Confessions of a Former Retail Lender — #2
“Good luck making over 200 bps while staying competitive on rate.”
My parting message from my old SVP when I left retail. Funny story, he was the one who declined my PE request days prior, which prompted my switch.
As I talk to retail lenders, there is a big misconception on how pricing works. The assumption is that lender margin is universal and the discrepancy comes from lender comp alone.
So if lender A pays their LOs 100 bps and lender B pays their Los 150 bps, then lender A will be 50 bps better on rate, right?
Maybe, if corporate margins are the same. But they aren’t.
This is where brokers shine.
For the most part, we don’t carry the over head that retail lenders do.
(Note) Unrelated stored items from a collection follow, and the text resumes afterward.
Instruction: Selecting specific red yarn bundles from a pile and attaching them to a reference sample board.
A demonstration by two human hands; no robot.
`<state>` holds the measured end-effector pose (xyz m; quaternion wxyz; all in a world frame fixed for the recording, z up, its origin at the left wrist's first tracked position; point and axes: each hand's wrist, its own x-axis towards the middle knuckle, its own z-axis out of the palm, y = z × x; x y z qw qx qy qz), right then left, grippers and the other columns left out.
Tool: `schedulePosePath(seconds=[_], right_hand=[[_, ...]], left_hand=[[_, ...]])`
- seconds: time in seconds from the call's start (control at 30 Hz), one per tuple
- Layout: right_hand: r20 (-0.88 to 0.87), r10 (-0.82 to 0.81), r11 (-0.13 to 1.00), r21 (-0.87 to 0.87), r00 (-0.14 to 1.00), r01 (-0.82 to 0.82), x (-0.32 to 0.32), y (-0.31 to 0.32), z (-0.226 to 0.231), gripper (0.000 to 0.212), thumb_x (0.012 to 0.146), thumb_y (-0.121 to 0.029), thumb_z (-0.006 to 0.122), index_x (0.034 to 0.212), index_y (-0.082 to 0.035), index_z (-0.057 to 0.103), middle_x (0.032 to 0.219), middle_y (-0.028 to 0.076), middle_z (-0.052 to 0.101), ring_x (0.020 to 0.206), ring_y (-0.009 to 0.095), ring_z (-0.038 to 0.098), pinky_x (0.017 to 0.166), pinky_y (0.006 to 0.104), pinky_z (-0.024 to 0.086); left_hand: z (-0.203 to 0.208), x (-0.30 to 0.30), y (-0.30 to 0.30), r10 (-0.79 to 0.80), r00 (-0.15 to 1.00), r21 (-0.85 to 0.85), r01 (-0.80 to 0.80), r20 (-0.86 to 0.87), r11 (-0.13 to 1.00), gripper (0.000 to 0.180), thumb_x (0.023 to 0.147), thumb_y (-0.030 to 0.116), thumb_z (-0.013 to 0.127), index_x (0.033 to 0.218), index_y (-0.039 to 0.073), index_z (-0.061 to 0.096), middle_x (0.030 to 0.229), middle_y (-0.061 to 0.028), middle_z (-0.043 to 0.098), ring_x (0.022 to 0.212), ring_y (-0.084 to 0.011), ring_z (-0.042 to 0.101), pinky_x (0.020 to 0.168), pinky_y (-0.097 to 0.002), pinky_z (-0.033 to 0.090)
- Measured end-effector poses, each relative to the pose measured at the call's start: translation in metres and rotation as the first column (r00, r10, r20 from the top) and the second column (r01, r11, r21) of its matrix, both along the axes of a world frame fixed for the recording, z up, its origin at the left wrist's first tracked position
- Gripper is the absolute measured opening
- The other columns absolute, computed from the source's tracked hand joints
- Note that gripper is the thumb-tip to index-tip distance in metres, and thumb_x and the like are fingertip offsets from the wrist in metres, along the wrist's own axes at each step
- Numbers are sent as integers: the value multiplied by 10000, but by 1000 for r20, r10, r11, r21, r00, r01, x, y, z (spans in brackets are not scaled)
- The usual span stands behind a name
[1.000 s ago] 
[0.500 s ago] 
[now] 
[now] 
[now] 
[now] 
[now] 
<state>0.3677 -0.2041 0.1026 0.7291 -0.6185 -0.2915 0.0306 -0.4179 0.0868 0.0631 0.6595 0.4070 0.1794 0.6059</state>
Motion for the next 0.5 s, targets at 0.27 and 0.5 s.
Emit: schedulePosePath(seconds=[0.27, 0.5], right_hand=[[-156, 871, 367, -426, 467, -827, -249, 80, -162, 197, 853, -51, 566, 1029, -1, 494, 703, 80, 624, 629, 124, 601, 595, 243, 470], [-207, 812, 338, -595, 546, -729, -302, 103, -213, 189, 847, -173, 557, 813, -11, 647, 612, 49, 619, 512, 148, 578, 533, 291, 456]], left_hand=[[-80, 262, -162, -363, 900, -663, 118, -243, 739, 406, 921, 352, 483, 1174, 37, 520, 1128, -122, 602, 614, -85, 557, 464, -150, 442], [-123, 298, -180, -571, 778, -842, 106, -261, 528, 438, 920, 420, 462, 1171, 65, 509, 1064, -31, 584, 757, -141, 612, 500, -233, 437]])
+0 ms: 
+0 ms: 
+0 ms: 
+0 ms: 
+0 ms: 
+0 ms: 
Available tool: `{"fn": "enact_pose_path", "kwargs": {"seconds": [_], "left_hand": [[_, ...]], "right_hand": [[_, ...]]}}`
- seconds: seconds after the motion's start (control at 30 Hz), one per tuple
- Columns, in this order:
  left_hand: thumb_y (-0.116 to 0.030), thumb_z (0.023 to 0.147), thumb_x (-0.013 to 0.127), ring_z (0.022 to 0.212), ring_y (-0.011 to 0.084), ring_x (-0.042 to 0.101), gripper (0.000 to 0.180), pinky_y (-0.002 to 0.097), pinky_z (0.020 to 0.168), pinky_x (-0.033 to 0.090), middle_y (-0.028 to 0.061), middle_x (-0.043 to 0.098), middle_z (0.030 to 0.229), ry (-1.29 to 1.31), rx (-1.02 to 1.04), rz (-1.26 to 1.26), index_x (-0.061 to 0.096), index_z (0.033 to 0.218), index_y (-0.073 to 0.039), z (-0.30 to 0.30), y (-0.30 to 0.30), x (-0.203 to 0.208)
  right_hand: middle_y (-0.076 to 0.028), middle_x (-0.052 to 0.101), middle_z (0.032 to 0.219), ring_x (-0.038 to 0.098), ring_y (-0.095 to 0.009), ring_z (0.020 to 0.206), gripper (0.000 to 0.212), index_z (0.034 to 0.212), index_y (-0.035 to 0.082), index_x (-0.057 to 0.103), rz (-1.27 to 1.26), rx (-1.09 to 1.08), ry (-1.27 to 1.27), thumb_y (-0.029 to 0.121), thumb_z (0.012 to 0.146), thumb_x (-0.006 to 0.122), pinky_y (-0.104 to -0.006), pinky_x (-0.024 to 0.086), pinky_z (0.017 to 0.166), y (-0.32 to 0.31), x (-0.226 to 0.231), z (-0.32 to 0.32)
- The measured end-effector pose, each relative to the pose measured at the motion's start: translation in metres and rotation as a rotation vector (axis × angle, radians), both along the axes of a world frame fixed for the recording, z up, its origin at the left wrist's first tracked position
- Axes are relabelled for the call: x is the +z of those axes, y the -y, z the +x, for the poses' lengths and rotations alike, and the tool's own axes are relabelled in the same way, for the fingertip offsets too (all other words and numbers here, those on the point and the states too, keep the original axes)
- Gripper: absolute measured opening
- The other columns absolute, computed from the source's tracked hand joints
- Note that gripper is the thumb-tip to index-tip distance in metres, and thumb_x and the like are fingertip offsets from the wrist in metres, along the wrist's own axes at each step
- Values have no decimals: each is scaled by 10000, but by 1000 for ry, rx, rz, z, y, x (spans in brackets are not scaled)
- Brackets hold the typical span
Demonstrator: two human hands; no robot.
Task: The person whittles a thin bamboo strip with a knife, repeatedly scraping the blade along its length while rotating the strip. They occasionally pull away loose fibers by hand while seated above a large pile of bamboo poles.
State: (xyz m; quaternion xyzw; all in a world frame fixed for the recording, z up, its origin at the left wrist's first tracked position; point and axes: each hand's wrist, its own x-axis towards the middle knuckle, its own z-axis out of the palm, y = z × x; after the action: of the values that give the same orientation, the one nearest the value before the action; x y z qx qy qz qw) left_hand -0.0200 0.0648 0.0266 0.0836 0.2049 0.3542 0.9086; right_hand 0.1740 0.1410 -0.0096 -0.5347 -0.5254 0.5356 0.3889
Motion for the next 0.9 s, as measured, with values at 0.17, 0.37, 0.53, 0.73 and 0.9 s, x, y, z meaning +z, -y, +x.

Retail have offices, salaries, cumbersome production, compliance, HR departments, local management, middle management, and upper management/C suite positions, and often every office have receptionists/office managers, etc.
When you sell money, the only way to make money is margin.
In this case, the only way to pay salaries of non-producing roles, is higher margin.
So really it’s lender A pays their LOs 100 bps, their LOA 15 bps, their processor 20 bps, their BM 20 bps, SVP/regional VP 10 bps, corporate gets over 100 bps, etc. Lender B (broker) pays their LO 200 bps and uses a third party processor who is either paid by the buyer or LO separately.
Both close on time, both give good service.
Now you tell me which is the better model?